Hampa

293 44 0
                                    

~ Enam bulan kemudian ~

Hari-hari terasa begitu lambat setelah kepergian Prabowo ke medan tempur.
Tak terhitung berapa ratus malam Titiek menghabiskan waktunya sendirian, dihantui perasaan penuh khawatir, hatinya tidak pernah merasa nyaman, hingga bulir-bulir air mata tidak pernah absen membasahi bantal dan guling di kamarnya yang indah, namun baginya terasa begitu hampa.

"Mas, apa yang sedang kamu lakukan? Apa yang terjadi diluar sana, apa kamu baik-baik saja?" ucap Titiek sambil mengelus cincin pernikahannya.

Setelah lelah dengan tangisannya, Titiek berusaha memejamkan matanya, namun semakin ia berusaha, pikirannya justru melayang lebih jauh memikirkan segala kemungkinan yang bisa saja terjadi pada suaminya.
Ia berusaha memangkas pikiran buruknya, namun lagi-lagi gagal.
Titiek kemudian beranjak ke kamar mandi untuk mengambil wudhu dan melaksanakan shalat dua rakaat, kemudian larut dalam kekhusuan.

Tidak ada yang bisa ia lakukan selain pasrah dan memanjatkan doa kepada Allah SWT.
"Ya Allah, Engkau baru saja mempersatukanku dalam mahligai pernikahan. Tapi mengapa harus secepat ini aku merasakan kesakitan. Mengapa rumah tanggaku yang harus dikorbankan untuk bangsa? Mengapa kebahagiaanku yang harus digadaikan untuk negara?" Ia merintih dalam doanya, menghamburkan segala perasaannya pada Sang Pencipta.

Sebenarnya Titiek tidak bermaksud menyalahkan Tuhannya, hanya saja ia merasa tidak punya tempat untuk menyampaikan kesedihannya.
Ayahnya, Soeharto tentu lagi-lagi hanya akan mengatakan bahwa ini resiko menjadi istri seorang tentara.

Karena sebelumnya Titiek pernah menemui ayahnya, menyampaikan perasaan rindu pada suaminya, namun Soeharto hanya mengatakan 'sabar nduk, sabar. Ini resiko, ini pilihan mu'
Ia kemudian berlari ke kamarnya dengan perasaan yang begitu berkecamuk, ingin rasanya berteriak disertai pertanyaan 'tidak bisakah ayahnya mengganti suaminya itu dengan prajurit lain? Padahal ayahnya memiliki wewenang atas itu sebagai seorang presiden'
Mengingat kejadian hari itu, Titiek tidak lagi mendesak apapun pada ayahnya, ia berusaha menerima dengan ikhlas.
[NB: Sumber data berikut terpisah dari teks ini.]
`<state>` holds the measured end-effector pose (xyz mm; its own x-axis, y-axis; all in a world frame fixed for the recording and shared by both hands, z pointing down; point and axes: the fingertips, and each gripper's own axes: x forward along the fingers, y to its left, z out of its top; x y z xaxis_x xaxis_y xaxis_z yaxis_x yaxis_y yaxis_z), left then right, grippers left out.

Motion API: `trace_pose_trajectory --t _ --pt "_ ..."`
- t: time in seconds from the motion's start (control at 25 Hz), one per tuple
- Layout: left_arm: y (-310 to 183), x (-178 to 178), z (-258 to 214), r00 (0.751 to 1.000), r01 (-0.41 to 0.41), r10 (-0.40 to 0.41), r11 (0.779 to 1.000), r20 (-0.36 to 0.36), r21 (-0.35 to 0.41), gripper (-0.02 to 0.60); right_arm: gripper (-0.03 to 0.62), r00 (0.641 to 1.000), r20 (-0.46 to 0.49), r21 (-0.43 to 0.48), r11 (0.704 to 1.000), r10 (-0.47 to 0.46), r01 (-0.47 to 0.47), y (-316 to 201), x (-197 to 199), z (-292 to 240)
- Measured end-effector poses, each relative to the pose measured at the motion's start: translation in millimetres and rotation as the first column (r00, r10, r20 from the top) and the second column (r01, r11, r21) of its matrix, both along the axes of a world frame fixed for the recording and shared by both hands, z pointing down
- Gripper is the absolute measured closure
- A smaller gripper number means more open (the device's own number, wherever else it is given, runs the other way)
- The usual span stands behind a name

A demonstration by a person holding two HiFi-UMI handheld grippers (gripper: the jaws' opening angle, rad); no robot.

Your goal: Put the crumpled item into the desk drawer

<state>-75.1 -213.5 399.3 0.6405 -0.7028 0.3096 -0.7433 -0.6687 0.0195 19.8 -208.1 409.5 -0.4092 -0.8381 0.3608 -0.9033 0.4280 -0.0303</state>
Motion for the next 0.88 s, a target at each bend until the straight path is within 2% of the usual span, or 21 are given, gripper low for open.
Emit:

Titiek kemudian merebahkan tubuhnya diatas sajadah, sambil mengelus perutnya yang saat ini sedang mengandung, hingga akhirnya waktu yang membawanya terpejam.

---------

Sementara ditempat lain, Prabowo dan para prajurit lain bergulat dengan dinginnya cuaca malam, perihnya perut karena lapar, terpaksa tidur diatas rerumputan bahkan tanah lumpur alam terbuka.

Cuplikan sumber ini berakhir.